Nematode abundance and biomass

On board, the faunal samples were pre-sieved through 1000-, 250- and 20-μm mesh nets. Samples were preserved in seawater-buffered formalin (10 %). In the lab, nematodes were counted under a stereomicroscope. The nematode biomass was calculated from the biovolume, which was estimated from all specimens per replicate using the Andrassy formula (V = L × W2 × 0.063 × 10−5, with body length, L, and width, W, expressed in μm; Andrassy 1956). The carbon contents were identified as 40 % of the dry weight (Feller and Warwick 1988). Nematode measurements were taken using an AxiozoomV16 stereomicroscope (400× magnification) using the software Zen 2012 (blue edition).

Nematode biodiversity

From each substratum sample, 200 randomly collected nematodes were mounted on slides after formalin–ethanol–glycerol treatment to prevent dehydratation (Danovaro 2010) and identified to the species level according to Platt and Warwick (1983, 1988), Warwick et al. (1998), and the recent literature dealing with new nematode genera and species from the Atlantic Ocean. Unknown species were reported under the name of the genus and then as sp1, sp2 and so on.

NSR was calculated as the total number of species collected for each site. Nematode species diversity (H’, using log-base e) was measured using the Shannon–Wiener diversity index, with the evenness as the Pielou index (J). The Margalef diversity index (D) was estimated as D = (S-1/ln N), where S is the number of nematode species and N is the number of individuals in the sample. In order to facilitate comparison among samples, the expected number of nematode species for a theoretical random sample of 100 individuals, ES (100), was calculated. All indices were calculated using the PRIMER6 software (Plymouth Marine Laboratory, UK; Clarke 1993).

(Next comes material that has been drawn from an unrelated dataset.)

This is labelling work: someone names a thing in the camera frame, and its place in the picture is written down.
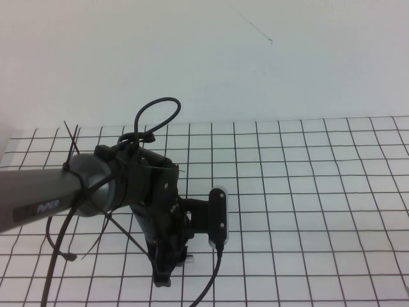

The trophic diversity of the nematodes was determined by analysing trophic groups, as reported by Wieser (1953). The nematodes were divided into four groups, as follows: (i) no buccal cavity or a fine tubular one, as selective (bacterial) feeders (1A); (ii) large, but unarmed, buccal cavity, as non-selective deposit feeders (1B); (iii) buccal cavity with scraping tooth or teeth epistrate or epigrowth feeders (2A); and (iv) buccal cavity with large jaws, as predators/omnivores (2B). The index of trophic diversity (ITD) was calculated as Θ, where Θ = g1 2 + g2 2 + g3 2… + gn 2, and g is the relative contribution (in terms of number of specimens) of each trophic group to the total number of individuals, and n is the number of trophic groups (Heip et al. 1985). For n = 4, Θ ranges from 0.25 (highest trophic diversity; i,.e. the four trophic groups each account for 25 % of the nematode abundance) to 1.0 (lowest diversity; i.e., when one trophic group accounts for 100 % of the nematode abundance). Nematode trophic structure was calculated based on the nematode biomass matrix.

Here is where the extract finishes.